Data Scientists Share What Technologies They’re Using to Build Their Data Pipelines — and Why

by Madeline Hester
January 16, 2020

Before SpotHero was founded in 2011, finding a good parking spot meant crossing fingers and circling the parking garage. Today, SpotHero operates in parking garages nationwide (more than 1,000 just in Chicago), airports and stadiums. 

And those thousands of parking spots mean one thing for Director of Data Science Long Hei: terabytes of data.

With a $50 million Series D funding secured in August 2019, SpotHero began expanding its digital platform and deepening its technology stack to optimize parking throughout North America. The company also invested in hiring new talent and adding features to its single protocol software. But Hei still had to interpret the data and scale for SpotHero’s future. 

“To facilitate this,” Hei explained, “we have moved our raw data out of Redshift into S3, which allows us to scale the amount of data almost infinitely.”

We asked Hei and Mastery Logistics’ Lead Machine Learning Engineer Jessie Daubner about which tools and technologies they use to build data pipelines and what steps they’re taking to ensure those data pipelines continue to scale business. Because whether these companies are making parking more seamless or reimagining freight technology, as Mastery Logistics is, one thing is certain: data is king. 

 

mastery
mastery logistics systems

Mastery Logistics Systems helps freight companies reduce waste by arming them with software that makes it more efficient to move goods from one place to another. Lead Machine Learning Engineer Jessie Daubner explained how her team harnesses Snowflake to deliver insights to their customers faster.

 

What technologies or tools are you currently using to build your data pipeline, and why did you choose those technologies specifically?

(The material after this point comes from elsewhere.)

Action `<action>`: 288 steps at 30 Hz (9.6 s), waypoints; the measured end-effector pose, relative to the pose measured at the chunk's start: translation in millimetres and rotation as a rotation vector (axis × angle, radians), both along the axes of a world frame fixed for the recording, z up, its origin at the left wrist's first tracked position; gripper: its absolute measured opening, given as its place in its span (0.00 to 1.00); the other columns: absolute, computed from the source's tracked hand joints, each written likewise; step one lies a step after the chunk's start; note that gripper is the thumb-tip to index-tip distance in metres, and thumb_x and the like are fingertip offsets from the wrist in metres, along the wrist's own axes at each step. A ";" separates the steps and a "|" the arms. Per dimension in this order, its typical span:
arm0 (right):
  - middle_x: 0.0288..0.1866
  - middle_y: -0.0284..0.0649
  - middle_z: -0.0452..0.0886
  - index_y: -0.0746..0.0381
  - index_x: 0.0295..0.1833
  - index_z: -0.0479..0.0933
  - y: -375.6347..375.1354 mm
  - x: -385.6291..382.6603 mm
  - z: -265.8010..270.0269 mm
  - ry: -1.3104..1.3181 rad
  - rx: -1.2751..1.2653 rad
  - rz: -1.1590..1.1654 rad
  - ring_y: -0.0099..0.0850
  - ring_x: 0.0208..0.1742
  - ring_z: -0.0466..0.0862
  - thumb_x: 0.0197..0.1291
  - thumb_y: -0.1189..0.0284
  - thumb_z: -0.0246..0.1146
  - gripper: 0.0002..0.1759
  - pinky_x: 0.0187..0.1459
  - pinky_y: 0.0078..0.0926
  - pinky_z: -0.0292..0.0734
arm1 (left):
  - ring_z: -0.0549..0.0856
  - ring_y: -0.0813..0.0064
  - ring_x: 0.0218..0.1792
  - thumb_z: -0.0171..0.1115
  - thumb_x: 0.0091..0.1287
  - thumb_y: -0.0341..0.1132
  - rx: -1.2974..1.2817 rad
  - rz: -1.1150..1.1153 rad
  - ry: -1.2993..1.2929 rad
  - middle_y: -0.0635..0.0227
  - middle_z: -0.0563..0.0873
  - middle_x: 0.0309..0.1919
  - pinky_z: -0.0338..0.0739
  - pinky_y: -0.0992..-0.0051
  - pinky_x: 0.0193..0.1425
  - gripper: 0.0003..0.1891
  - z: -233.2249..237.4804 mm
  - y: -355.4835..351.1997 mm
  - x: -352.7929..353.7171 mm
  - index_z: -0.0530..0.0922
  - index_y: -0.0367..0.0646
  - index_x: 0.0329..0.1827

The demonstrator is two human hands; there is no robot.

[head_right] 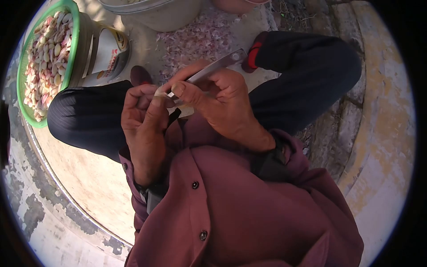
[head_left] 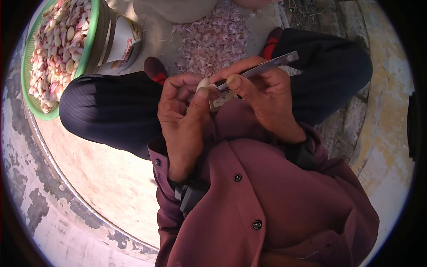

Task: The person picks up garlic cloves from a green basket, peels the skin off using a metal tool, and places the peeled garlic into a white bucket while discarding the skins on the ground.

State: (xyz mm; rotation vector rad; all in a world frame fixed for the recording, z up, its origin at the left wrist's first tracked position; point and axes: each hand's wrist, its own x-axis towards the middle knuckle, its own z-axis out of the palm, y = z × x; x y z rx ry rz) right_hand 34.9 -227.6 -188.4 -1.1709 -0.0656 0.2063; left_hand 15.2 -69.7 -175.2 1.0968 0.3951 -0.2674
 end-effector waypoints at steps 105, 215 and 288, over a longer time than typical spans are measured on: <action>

Since we’re an early-stage startup with a small team, we had a greenfield opportunity to evaluate the latest tools to build a modern data stack. As a result, we’ve built our analytics layer and initial data pipelines in Snowflake using an ELT pattern. 

This has enabled us to deliver insights to our customers faster by using Snowflake to directly consume data from Kafka topics and empower our data science team to focus on delivering insights rather than the DBA work typical of building new data infrastructure. 

We also use Fivetran, a managed data ingestion service, to sync data from our SaaS application and other third-party data sources like Salesforce, so that new transaction data is available for analysis across the organization with as little of a delay as 10 minutes. Lastly, our team uses dbt (data, build, tool) to transform data for analysis and visualization, which has enabled our team of engineers and analysts to bring software engineering best practices into our analytics workflow.

Since we’re a small team, we had the opportunity to evaluate the latest tools to build a modern data stack.’’ 

 

As your company — and thus, your volume of data — grows, what steps are you taking to ensure your data pipeline continues to scale with the business?

We’re confident in Snowflake’s ability to scale as the number and size of customers using our transportation management system (TMS) grows. However, with a near real-time service level agreement of 10 minutes or less required for some data sources and machine-learning-driven services we expect to outgrow Fivetran. 

Thankfully, our architecture team has implemented messaging and stream processing using Kafka, AVRO and Confluent Schema Registry, so we already have a single asynchronous messaging protocol in place to meet our SLAs as our data volume increases.

As a Python-oriented team, we’ve also committed to using Faust, an open-source Python library with similar functionality to Kafka streams. As our default stream processing framework, that provides AVRO codec and schema registry support.

 

spothero
spothero

Facilitating parking reservations nationwide through an app requires processing large amounts of data. Director of Data Science Long Hei explains why he uses Apace Airflow to build the data pipeline at SpotHero

 

What technologies or tools are you currently using to build your data pipeline, and why did you choose them?

We mainly use Apache Airflow to build our data pipeline. It’s an open-source solution and has a great and active community. It comes with a number of supported operators that we utilize heavily, such as Redshift operator and Postgres operator. 

At SpotHero, we have extended our pipeline to our PipeGen functionality so we can take YAML files and generate DAGs, which serve as internal self-serve ETLs.

As the business scales, the volume of our data also scales tremendously.’’

 

What steps are you taking to ensure your data pipeline continues to scale with the business?

As a culture, we always encourage and help other business teams build their own ETL processes using Airflow and PipeGen. As the business scales, the volume of our data also scales tremendously. There are more people in the business who need access to the data. As a result, we have outgrown Redshift as a catch-all for our data. 

To facilitate scale, we have moved our raw data out of Redshift and into S3, which allows us to scale the amount of data almost infinitely. We can query and explore that data through Presto. 

Once a data set is locked down, the ETL-ready insights can be graduated into Redshift via PipeGen. This has significantly helped the rapid scaling of the data and the data pipeline.